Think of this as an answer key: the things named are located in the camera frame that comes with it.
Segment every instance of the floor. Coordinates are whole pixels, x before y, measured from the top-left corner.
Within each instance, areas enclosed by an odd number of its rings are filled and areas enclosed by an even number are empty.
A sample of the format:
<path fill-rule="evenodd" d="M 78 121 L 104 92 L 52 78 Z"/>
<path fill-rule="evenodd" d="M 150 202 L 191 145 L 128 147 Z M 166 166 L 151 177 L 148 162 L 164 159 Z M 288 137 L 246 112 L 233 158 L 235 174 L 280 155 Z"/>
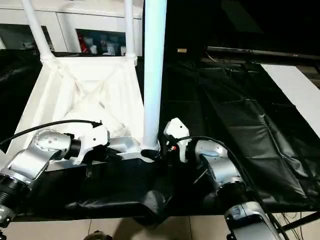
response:
<path fill-rule="evenodd" d="M 292 221 L 294 213 L 287 213 Z M 281 224 L 284 218 L 276 214 Z M 170 217 L 156 229 L 146 229 L 131 218 L 74 221 L 13 222 L 4 230 L 8 240 L 82 240 L 94 231 L 103 231 L 115 240 L 225 240 L 229 233 L 223 216 Z M 318 239 L 320 220 L 302 227 L 304 240 Z M 288 236 L 295 240 L 293 233 Z"/>

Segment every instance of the cabinet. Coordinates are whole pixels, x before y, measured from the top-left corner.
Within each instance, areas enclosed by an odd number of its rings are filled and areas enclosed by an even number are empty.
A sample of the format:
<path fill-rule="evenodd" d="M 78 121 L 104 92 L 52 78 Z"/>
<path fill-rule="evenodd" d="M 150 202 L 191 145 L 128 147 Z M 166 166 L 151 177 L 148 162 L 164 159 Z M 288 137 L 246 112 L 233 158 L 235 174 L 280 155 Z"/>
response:
<path fill-rule="evenodd" d="M 95 45 L 99 54 L 119 56 L 126 45 L 124 0 L 32 0 L 32 4 L 53 51 L 80 53 L 85 44 L 89 50 Z M 133 0 L 137 56 L 142 56 L 143 48 L 143 4 L 144 0 Z M 33 41 L 21 1 L 0 0 L 0 49 L 32 48 Z"/>
<path fill-rule="evenodd" d="M 92 39 L 100 54 L 106 52 L 101 46 L 101 41 L 116 45 L 117 53 L 120 47 L 126 45 L 126 21 L 124 17 L 98 16 L 87 14 L 57 13 L 63 37 L 68 52 L 79 53 L 82 51 L 79 37 Z M 137 56 L 142 56 L 142 20 L 133 20 L 134 50 Z"/>
<path fill-rule="evenodd" d="M 56 13 L 37 11 L 36 14 L 52 50 L 67 52 Z M 33 47 L 35 47 L 34 38 L 24 11 L 0 9 L 0 49 L 29 49 Z"/>

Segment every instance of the table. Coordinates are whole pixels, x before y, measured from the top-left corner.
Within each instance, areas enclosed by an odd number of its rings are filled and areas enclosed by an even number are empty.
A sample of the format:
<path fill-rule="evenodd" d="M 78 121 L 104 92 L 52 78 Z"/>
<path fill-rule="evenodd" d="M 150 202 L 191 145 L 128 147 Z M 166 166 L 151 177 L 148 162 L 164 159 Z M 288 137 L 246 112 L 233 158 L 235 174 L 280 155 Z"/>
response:
<path fill-rule="evenodd" d="M 83 54 L 55 53 L 59 56 Z M 2 138 L 12 135 L 41 69 L 32 51 L 0 51 Z M 143 91 L 144 60 L 136 67 Z M 178 117 L 228 145 L 271 212 L 320 209 L 320 139 L 258 64 L 164 62 L 159 132 Z M 140 159 L 47 172 L 15 221 L 218 215 L 206 179 Z"/>

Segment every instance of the white pole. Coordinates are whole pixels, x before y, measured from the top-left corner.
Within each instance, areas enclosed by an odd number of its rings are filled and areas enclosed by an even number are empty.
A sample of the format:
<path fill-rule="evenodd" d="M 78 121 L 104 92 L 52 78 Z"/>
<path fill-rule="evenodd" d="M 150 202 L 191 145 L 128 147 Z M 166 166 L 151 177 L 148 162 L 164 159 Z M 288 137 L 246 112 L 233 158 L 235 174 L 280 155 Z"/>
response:
<path fill-rule="evenodd" d="M 134 65 L 137 66 L 137 55 L 135 53 L 135 39 L 134 39 L 134 14 L 133 14 L 133 0 L 124 1 L 124 16 L 125 16 L 125 56 L 128 60 L 133 60 Z"/>
<path fill-rule="evenodd" d="M 30 0 L 21 0 L 24 13 L 29 21 L 29 26 L 32 31 L 35 43 L 40 51 L 40 59 L 47 60 L 54 58 L 48 46 L 44 32 L 42 31 L 41 25 L 37 19 L 35 9 Z"/>
<path fill-rule="evenodd" d="M 167 0 L 145 1 L 143 148 L 158 149 Z"/>

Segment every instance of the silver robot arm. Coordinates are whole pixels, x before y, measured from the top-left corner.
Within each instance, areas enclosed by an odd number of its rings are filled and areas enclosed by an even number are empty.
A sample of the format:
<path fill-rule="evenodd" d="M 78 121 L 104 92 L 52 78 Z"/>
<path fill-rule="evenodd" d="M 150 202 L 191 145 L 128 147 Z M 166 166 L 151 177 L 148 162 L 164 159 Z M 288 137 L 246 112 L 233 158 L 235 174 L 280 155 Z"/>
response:
<path fill-rule="evenodd" d="M 72 158 L 72 164 L 78 165 L 93 147 L 106 145 L 109 140 L 109 132 L 103 125 L 79 139 L 52 129 L 37 132 L 29 146 L 0 171 L 0 227 L 6 228 L 16 216 L 17 208 L 33 190 L 50 160 Z"/>
<path fill-rule="evenodd" d="M 194 148 L 200 161 L 208 162 L 214 178 L 216 195 L 225 211 L 230 240 L 281 240 L 268 216 L 248 192 L 239 171 L 220 144 L 198 140 Z"/>
<path fill-rule="evenodd" d="M 270 219 L 248 191 L 236 166 L 228 157 L 228 150 L 212 140 L 191 140 L 187 127 L 172 119 L 164 130 L 168 139 L 178 140 L 173 149 L 179 151 L 180 161 L 205 163 L 212 177 L 213 187 L 230 230 L 228 240 L 281 240 Z"/>

Directions
Repeat all of the material above exactly, leaving out pictures.

Written response
Think of this as an answer key: the things named are located in the camera frame that comes with it.
Segment every instance of the floor. Coordinates are whole pixels, x before y, measured from the top-left corner.
Within each instance, areas enclosed by an odd number of its rings are filled and areas enclosed by an even number are empty.
A sample of the format:
<path fill-rule="evenodd" d="M 78 121 L 104 92 L 52 78 Z"/>
<path fill-rule="evenodd" d="M 150 202 L 191 145 L 128 147 Z M 166 166 L 151 177 L 148 162 L 164 159 Z M 288 137 L 246 112 L 233 158 L 235 174 L 280 155 Z"/>
response:
<path fill-rule="evenodd" d="M 292 221 L 294 213 L 287 213 Z M 281 224 L 284 218 L 276 214 Z M 170 217 L 156 229 L 146 229 L 131 218 L 74 221 L 13 222 L 4 230 L 8 240 L 82 240 L 94 231 L 103 231 L 115 240 L 225 240 L 229 233 L 223 216 Z M 318 239 L 320 220 L 302 227 L 304 240 Z M 288 236 L 295 240 L 293 233 Z"/>

Segment every instance of the cabinet. Coordinates are whole pixels, x before y, measured from the top-left corner.
Within each instance, areas enclosed by an odd number of its rings are filled and areas enclosed by an even number are empty.
A sample of the format:
<path fill-rule="evenodd" d="M 78 121 L 104 92 L 52 78 Z"/>
<path fill-rule="evenodd" d="M 150 202 L 191 145 L 128 147 Z M 166 166 L 151 177 L 148 162 L 164 159 Z M 288 137 L 246 112 L 233 158 L 235 174 L 280 155 Z"/>
response:
<path fill-rule="evenodd" d="M 95 45 L 99 54 L 119 56 L 126 45 L 124 0 L 32 0 L 32 4 L 53 51 L 80 53 L 85 44 L 89 50 Z M 133 0 L 137 56 L 142 56 L 143 48 L 143 4 L 144 0 Z M 33 41 L 21 1 L 0 0 L 0 49 L 32 48 Z"/>
<path fill-rule="evenodd" d="M 92 39 L 100 54 L 106 52 L 101 46 L 101 41 L 116 45 L 117 53 L 120 47 L 126 45 L 126 21 L 124 17 L 98 16 L 87 14 L 57 13 L 63 37 L 68 52 L 79 53 L 82 51 L 79 37 Z M 137 56 L 142 56 L 142 20 L 133 20 L 134 50 Z"/>
<path fill-rule="evenodd" d="M 56 13 L 37 11 L 36 14 L 52 50 L 67 52 Z M 33 47 L 35 47 L 34 38 L 24 11 L 0 9 L 0 49 L 29 49 Z"/>

Segment every instance of the table. Coordinates are whole pixels, x before y, measured from the top-left corner.
Within each instance, areas enclosed by an odd number of its rings are filled and areas enclosed by an even number are empty.
A sample of the format:
<path fill-rule="evenodd" d="M 78 121 L 104 92 L 52 78 Z"/>
<path fill-rule="evenodd" d="M 150 202 L 191 145 L 128 147 Z M 166 166 L 151 177 L 148 162 L 164 159 Z M 288 137 L 246 112 L 233 158 L 235 174 L 280 155 Z"/>
response:
<path fill-rule="evenodd" d="M 83 54 L 55 53 L 59 56 Z M 2 138 L 12 135 L 41 69 L 32 51 L 0 51 Z M 143 91 L 144 60 L 136 67 Z M 178 117 L 228 145 L 271 212 L 320 209 L 320 139 L 258 64 L 164 62 L 159 132 Z M 140 159 L 47 172 L 15 221 L 218 215 L 206 179 Z"/>

Segment every instance of the white pole. Coordinates are whole pixels, x before y, measured from the top-left corner.
Within each instance, areas enclosed by an odd number of its rings are filled and areas enclosed by an even number are empty.
A sample of the format:
<path fill-rule="evenodd" d="M 78 121 L 104 92 L 52 78 Z"/>
<path fill-rule="evenodd" d="M 150 202 L 191 145 L 128 147 Z M 166 166 L 151 177 L 148 162 L 164 159 Z M 288 137 L 246 112 L 233 158 L 235 174 L 280 155 Z"/>
response:
<path fill-rule="evenodd" d="M 134 65 L 137 66 L 137 55 L 135 53 L 135 39 L 134 39 L 134 14 L 133 14 L 133 0 L 124 1 L 124 16 L 125 16 L 125 56 L 128 60 L 133 60 Z"/>
<path fill-rule="evenodd" d="M 30 0 L 21 0 L 24 13 L 29 21 L 29 26 L 32 31 L 35 43 L 40 51 L 40 59 L 47 60 L 54 58 L 48 46 L 44 32 L 42 31 L 41 25 L 37 19 L 35 9 Z"/>
<path fill-rule="evenodd" d="M 167 0 L 145 1 L 143 148 L 158 149 Z"/>

Segment every instance of the silver robot arm. Coordinates are whole pixels, x before y, measured from the top-left corner.
Within each instance, areas enclosed by an odd number of its rings are filled and areas enclosed by an even number are empty.
A sample of the format:
<path fill-rule="evenodd" d="M 78 121 L 104 92 L 52 78 Z"/>
<path fill-rule="evenodd" d="M 150 202 L 191 145 L 128 147 Z M 166 166 L 151 177 L 148 162 L 164 159 Z M 288 137 L 246 112 L 233 158 L 235 174 L 280 155 Z"/>
response:
<path fill-rule="evenodd" d="M 72 158 L 72 164 L 78 165 L 93 147 L 106 145 L 109 140 L 109 132 L 103 125 L 79 139 L 52 129 L 37 132 L 29 146 L 0 171 L 0 227 L 6 228 L 16 216 L 17 208 L 33 190 L 50 160 Z"/>
<path fill-rule="evenodd" d="M 194 148 L 200 161 L 208 162 L 214 178 L 216 195 L 225 211 L 230 240 L 281 240 L 268 216 L 248 192 L 239 171 L 220 144 L 198 140 Z"/>
<path fill-rule="evenodd" d="M 270 219 L 248 191 L 236 166 L 228 157 L 228 150 L 212 140 L 191 140 L 187 127 L 172 119 L 164 130 L 168 139 L 178 140 L 173 149 L 179 151 L 180 161 L 205 163 L 212 177 L 213 187 L 230 230 L 228 240 L 281 240 Z"/>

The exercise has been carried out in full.